---------- Records to use
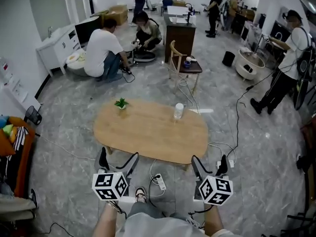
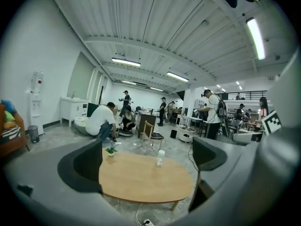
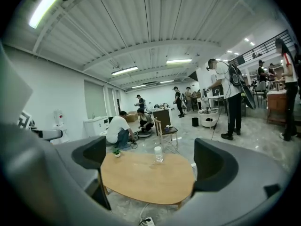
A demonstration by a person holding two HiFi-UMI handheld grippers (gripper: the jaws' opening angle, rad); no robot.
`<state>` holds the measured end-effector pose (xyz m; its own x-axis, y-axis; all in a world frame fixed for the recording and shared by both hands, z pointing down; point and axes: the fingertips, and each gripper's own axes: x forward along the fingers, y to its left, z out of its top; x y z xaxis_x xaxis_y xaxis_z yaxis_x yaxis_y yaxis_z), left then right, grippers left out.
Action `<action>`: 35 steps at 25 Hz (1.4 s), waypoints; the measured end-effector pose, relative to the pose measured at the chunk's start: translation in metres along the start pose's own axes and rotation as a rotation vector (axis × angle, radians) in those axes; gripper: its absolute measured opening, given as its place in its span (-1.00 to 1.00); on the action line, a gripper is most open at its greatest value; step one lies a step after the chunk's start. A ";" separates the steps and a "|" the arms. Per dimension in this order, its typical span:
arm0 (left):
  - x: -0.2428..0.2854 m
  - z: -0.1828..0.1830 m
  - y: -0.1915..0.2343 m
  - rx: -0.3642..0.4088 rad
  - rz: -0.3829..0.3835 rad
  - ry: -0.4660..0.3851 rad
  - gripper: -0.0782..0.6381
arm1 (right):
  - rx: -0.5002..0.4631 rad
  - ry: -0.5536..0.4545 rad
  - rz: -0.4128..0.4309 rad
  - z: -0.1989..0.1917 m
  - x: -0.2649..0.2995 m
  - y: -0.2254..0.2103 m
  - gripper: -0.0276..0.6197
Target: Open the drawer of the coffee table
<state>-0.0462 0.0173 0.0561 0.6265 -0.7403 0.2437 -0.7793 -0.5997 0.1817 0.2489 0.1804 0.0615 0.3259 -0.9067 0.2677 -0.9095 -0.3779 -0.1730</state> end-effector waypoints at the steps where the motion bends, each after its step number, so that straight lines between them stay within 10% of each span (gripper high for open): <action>1: 0.015 0.007 0.009 0.004 -0.020 0.004 0.83 | 0.007 -0.004 -0.015 0.004 0.010 0.007 0.90; 14: 0.148 0.035 0.048 0.058 -0.213 0.073 0.83 | 0.062 -0.015 -0.166 0.011 0.084 0.036 0.90; 35: 0.201 -0.032 -0.097 0.103 -0.403 0.223 0.83 | 0.162 0.053 -0.329 -0.029 0.051 -0.091 0.90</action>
<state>0.1551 -0.0636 0.1180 0.8522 -0.3662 0.3737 -0.4625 -0.8611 0.2110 0.3412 0.1742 0.1187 0.5760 -0.7227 0.3821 -0.7045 -0.6759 -0.2163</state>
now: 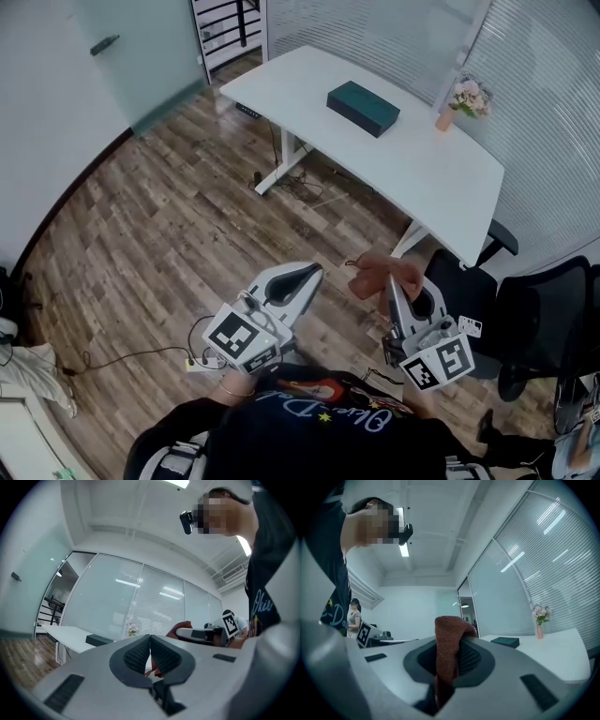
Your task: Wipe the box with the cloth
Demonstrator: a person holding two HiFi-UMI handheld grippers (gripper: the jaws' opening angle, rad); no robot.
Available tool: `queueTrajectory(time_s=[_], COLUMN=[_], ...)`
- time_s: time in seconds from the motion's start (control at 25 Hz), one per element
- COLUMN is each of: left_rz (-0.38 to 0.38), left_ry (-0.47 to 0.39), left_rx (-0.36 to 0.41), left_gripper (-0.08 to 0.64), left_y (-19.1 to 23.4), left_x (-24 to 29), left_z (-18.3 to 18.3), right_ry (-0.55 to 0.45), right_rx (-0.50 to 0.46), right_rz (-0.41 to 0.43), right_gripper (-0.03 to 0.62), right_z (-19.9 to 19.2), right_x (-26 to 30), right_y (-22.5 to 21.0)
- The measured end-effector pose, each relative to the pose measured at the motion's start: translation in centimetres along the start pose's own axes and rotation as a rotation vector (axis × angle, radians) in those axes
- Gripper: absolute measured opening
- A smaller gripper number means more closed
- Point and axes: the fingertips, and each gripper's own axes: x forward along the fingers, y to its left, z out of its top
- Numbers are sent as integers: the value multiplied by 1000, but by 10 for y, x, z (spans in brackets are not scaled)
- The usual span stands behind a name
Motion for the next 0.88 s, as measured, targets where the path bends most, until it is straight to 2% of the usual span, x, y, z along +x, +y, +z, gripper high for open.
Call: queueTrajectory(time_s=[0.44, 0.88], left_rz=[2, 78], left_ry=[5, 8], left_rx=[-8, -17], left_gripper=[5, 5], left_y=[43, 83], left_x=[-16, -27], left_z=[1, -4], right_ry=[11, 44], right_rx=[1, 31], right_rz=[-17, 1], right_gripper=[41, 41], right_z=[-12, -29], right_x=[41, 76], right_y=[10, 0])
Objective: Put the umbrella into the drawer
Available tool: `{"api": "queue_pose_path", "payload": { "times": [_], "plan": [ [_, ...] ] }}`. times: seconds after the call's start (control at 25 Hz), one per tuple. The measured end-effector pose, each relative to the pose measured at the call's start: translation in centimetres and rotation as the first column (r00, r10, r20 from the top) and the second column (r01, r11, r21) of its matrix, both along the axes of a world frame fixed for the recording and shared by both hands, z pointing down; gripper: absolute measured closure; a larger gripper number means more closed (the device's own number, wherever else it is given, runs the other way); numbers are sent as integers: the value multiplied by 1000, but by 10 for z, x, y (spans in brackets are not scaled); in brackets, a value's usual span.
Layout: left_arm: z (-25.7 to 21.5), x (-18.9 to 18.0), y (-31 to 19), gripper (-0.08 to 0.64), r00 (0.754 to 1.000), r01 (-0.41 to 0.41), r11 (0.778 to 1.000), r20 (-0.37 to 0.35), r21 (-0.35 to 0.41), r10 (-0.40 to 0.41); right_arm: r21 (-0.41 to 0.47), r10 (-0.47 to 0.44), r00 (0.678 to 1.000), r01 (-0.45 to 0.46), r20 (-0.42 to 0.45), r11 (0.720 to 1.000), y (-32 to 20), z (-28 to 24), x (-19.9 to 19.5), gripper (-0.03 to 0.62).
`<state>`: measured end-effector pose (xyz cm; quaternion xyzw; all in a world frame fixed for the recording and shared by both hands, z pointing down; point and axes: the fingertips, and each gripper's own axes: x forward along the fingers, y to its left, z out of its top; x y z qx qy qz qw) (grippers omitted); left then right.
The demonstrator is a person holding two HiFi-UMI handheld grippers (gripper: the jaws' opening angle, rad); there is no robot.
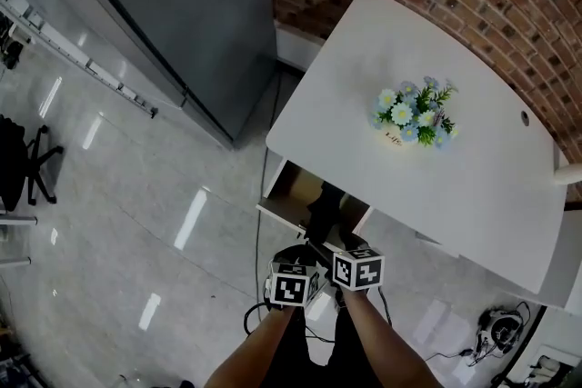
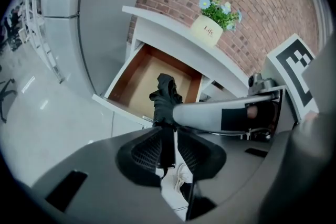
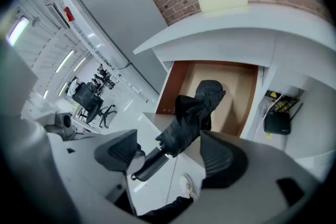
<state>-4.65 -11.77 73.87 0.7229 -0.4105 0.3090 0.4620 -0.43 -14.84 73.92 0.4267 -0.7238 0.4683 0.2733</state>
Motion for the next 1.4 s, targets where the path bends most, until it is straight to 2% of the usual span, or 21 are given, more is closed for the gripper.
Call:
{"api": "queue_pose_path", "payload": {
  "times": [0.16,0.2,0.24,0.28,0.52,0.64,0.76,0.96,1.12,1.28,1.4],
  "plan": [
    [-19,-1,6,522,999,49,998,15,29,-50,33,-9,1000,9,8,999,6,-27,-3,216],
    [-25,0,9,526,998,54,998,13,27,-55,53,-13,1000,13,-7,998,7,-35,-1,287],
    [-30,2,12,530,998,59,998,10,27,-59,76,-17,999,19,-29,997,8,-42,2,457],
    [-36,3,15,533,998,64,997,9,32,-64,96,-25,999,29,-46,995,9,-49,4,547],
    [-74,17,26,540,997,72,994,18,83,-74,117,-103,995,103,-9,988,30,-82,0,577],
    [-87,20,26,551,991,122,986,40,112,-127,121,-162,987,158,23,980,41,-95,-2,577],
    [-107,19,32,552,976,208,971,37,122,-214,100,-213,974,205,76,974,55,-107,-1,577],
    [-136,38,45,555,961,263,950,43,168,-274,201,-276,958,256,80,946,67,-134,17,578],
    [-153,59,45,555,955,271,940,61,209,-289,147,-258,954,236,154,961,68,-145,38,578],
    [-169,77,45,555,953,277,932,55,233,-297,166,-266,959,248,95,954,66,-152,55,578],
    [-169,80,50,555,949,286,928,64,239,-309,196,-303,952,289,48,937,68,-156,58,578]
  ]
}}
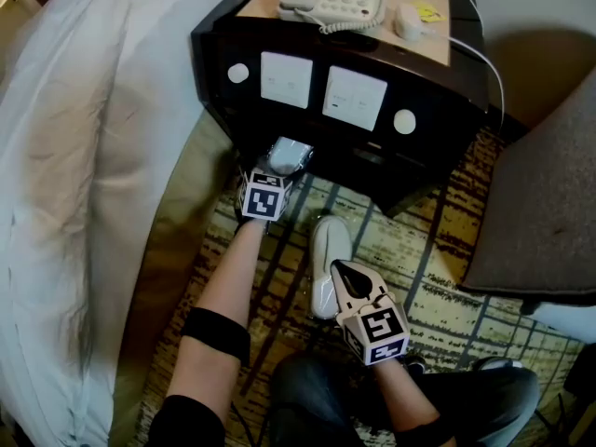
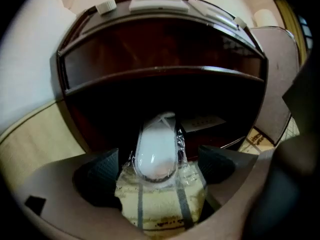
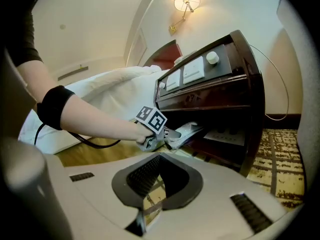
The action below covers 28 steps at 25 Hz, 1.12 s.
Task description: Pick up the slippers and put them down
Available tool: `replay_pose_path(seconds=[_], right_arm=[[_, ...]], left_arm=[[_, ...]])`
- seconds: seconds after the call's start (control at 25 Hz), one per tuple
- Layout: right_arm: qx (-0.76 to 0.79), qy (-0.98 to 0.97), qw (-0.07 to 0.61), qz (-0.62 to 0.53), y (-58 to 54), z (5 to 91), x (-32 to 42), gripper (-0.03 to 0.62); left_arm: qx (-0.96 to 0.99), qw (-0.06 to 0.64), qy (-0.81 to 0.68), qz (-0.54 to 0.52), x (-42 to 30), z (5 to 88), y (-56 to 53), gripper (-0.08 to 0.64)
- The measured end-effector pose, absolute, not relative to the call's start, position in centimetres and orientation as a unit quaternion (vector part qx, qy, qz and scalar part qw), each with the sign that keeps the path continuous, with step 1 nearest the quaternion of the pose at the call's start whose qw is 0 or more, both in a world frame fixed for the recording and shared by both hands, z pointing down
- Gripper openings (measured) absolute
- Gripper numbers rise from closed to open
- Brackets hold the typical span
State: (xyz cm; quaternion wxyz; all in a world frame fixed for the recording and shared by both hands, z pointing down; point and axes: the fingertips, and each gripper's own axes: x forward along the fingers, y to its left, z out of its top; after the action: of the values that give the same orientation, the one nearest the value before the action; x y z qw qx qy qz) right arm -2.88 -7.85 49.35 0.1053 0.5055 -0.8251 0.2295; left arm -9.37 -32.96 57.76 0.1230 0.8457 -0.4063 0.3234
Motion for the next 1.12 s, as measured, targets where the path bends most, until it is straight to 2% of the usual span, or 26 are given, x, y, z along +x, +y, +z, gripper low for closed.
replay_pose_path(seconds=[0.04, 0.08, 0.28, 0.4, 0.64, 1.12], right_arm=[[0.504, -0.827, 0.104, 0.226, -8.0, 48.7, -3.0, 0.012], [0.502, -0.829, 0.104, 0.224, -8.1, 48.0, -3.3, 0.012], [0.493, -0.837, 0.103, 0.214, -7.8, 45.6, -4.2, 0.012], [0.491, -0.840, 0.103, 0.206, -7.5, 44.8, -4.3, 0.012], [0.493, -0.840, 0.118, 0.196, -6.9, 44.6, -3.1, 0.012], [0.512, -0.826, 0.132, 0.193, -5.7, 44.3, 0.4, 0.012]], left_arm=[[0.845, 0.122, -0.410, 0.321, -9.9, 57.1, -32.2, 0.474], [0.844, 0.119, -0.416, 0.318, -10.5, 56.4, -31.4, 0.395], [0.842, 0.103, -0.442, 0.293, -13.0, 52.7, -26.6, 0.117], [0.844, 0.108, -0.451, 0.271, -14.0, 50.5, -23.2, 0.018], [0.835, 0.105, -0.484, 0.240, -17.8, 48.3, -17.3, 0.002], [0.792, 0.153, -0.558, 0.197, -24.7, 45.6, -5.5, 0.001]])
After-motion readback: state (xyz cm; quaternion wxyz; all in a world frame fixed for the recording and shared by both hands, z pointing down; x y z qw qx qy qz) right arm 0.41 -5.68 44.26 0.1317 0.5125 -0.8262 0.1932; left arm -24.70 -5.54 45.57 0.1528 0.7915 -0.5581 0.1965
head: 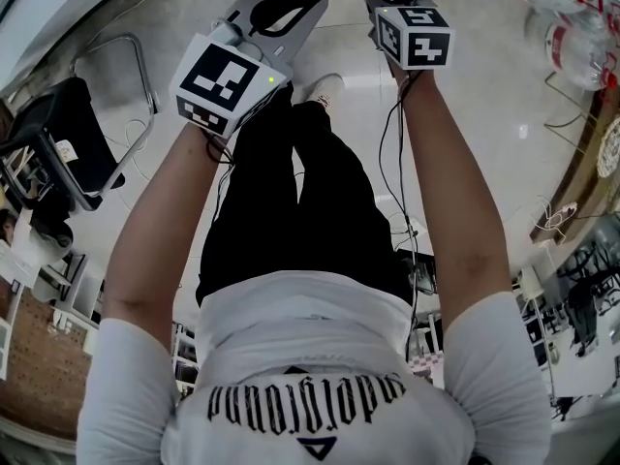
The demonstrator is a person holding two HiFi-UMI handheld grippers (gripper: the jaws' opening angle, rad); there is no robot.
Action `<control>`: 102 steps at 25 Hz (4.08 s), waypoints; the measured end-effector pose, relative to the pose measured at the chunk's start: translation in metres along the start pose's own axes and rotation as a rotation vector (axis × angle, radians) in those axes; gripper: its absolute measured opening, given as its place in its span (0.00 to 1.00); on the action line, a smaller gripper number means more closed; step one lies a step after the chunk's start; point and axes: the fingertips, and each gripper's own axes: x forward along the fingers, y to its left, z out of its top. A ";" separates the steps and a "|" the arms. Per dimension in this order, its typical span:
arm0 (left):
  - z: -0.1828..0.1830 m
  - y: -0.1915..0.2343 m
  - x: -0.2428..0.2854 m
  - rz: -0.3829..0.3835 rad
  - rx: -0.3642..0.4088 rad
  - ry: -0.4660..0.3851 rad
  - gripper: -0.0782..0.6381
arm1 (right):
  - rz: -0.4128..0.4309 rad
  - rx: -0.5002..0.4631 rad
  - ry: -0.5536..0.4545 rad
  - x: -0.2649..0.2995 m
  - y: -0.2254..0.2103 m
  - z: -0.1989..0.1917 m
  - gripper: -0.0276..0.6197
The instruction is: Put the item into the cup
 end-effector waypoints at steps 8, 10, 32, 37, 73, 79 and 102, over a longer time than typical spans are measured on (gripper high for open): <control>0.002 -0.014 -0.003 -0.014 -0.028 -0.011 0.13 | 0.002 0.004 -0.016 -0.016 0.008 -0.002 0.16; 0.004 -0.017 -0.004 -0.014 -0.024 -0.005 0.13 | 0.001 0.007 -0.021 -0.021 0.009 0.000 0.16; 0.094 -0.075 -0.092 0.029 -0.007 -0.078 0.13 | 0.042 -0.097 -0.224 -0.218 0.083 0.083 0.07; 0.148 -0.093 -0.136 0.039 0.033 -0.133 0.13 | 0.065 -0.134 -0.323 -0.290 0.109 0.139 0.07; 0.314 -0.177 -0.253 0.057 0.200 -0.358 0.13 | 0.098 -0.291 -0.595 -0.505 0.171 0.260 0.06; 0.300 -0.184 -0.269 0.081 0.191 -0.327 0.13 | 0.133 -0.291 -0.575 -0.506 0.178 0.248 0.07; 0.243 -0.159 -0.417 -0.002 0.166 -0.328 0.13 | 0.048 -0.256 -0.550 -0.480 0.326 0.241 0.07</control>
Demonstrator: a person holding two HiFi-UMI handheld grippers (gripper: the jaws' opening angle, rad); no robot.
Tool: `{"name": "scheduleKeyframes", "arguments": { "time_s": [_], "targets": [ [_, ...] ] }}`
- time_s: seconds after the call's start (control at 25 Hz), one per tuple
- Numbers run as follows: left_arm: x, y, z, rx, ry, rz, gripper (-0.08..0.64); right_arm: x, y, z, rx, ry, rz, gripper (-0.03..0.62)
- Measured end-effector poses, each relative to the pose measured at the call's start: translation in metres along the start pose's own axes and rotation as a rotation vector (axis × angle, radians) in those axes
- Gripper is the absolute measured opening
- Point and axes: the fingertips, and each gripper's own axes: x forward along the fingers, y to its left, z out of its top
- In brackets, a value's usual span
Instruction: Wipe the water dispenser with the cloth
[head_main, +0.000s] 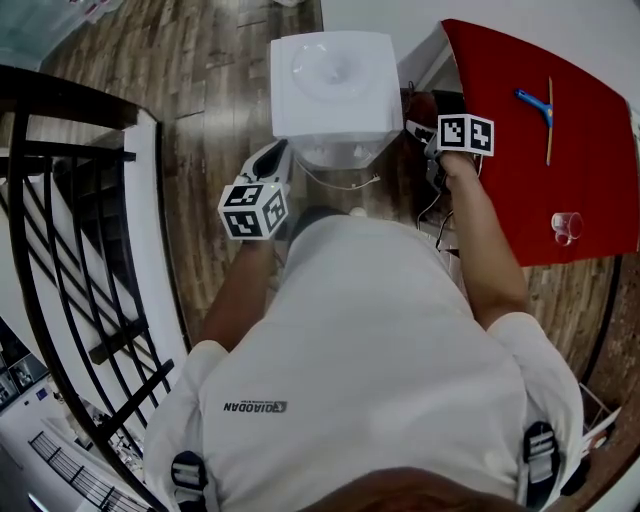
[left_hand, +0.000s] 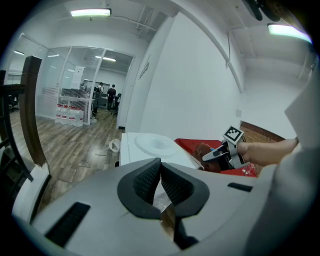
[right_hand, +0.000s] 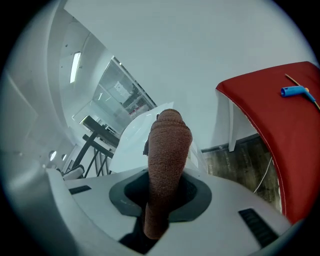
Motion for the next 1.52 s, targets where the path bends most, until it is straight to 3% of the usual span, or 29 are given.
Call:
{"name": "scheduleKeyframes", "arguments": {
  "time_s": [0.24, 0.44, 0.56, 0.84, 1.12, 1.52],
  "targets": [
    [-0.007, 0.002, -0.003, 0.020, 0.007, -0.024, 0.000, -0.014, 0.008, 0.007, -0.047, -0.132, -0.048, 0.072],
    [-0.027, 0.002, -0.011, 0.028, 0.021, -0.049, 0.001, -0.020, 0.044, -0.005, -0.143, -0.286, -0.072, 0.071],
    [-0.043, 0.007, -0.010, 0.030, 0.007, -0.053, 0.000, -0.014, 0.076, -0.019, -0.213, -0.324, -0.056, 0.071],
    [-0.083, 0.013, -0.036, 0.001, -0.007, -0.044, 0.000, 0.039, 0.165, -0.080, -0.426, -0.237, 0.078, 0.071],
    [-0.131, 0.025, -0.066, -0.022, 0.005, 0.005, 0.000, 0.106, 0.228, -0.108, -0.577, -0.195, 0.134, 0.071],
    [-0.165, 0.058, -0.068, -0.064, -0.046, 0.141, 0.000, 0.155, 0.242, -0.125, -0.649, -0.152, 0.150, 0.071]
  ]
}}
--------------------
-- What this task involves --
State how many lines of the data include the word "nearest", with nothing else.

-- Output for this exercise --
2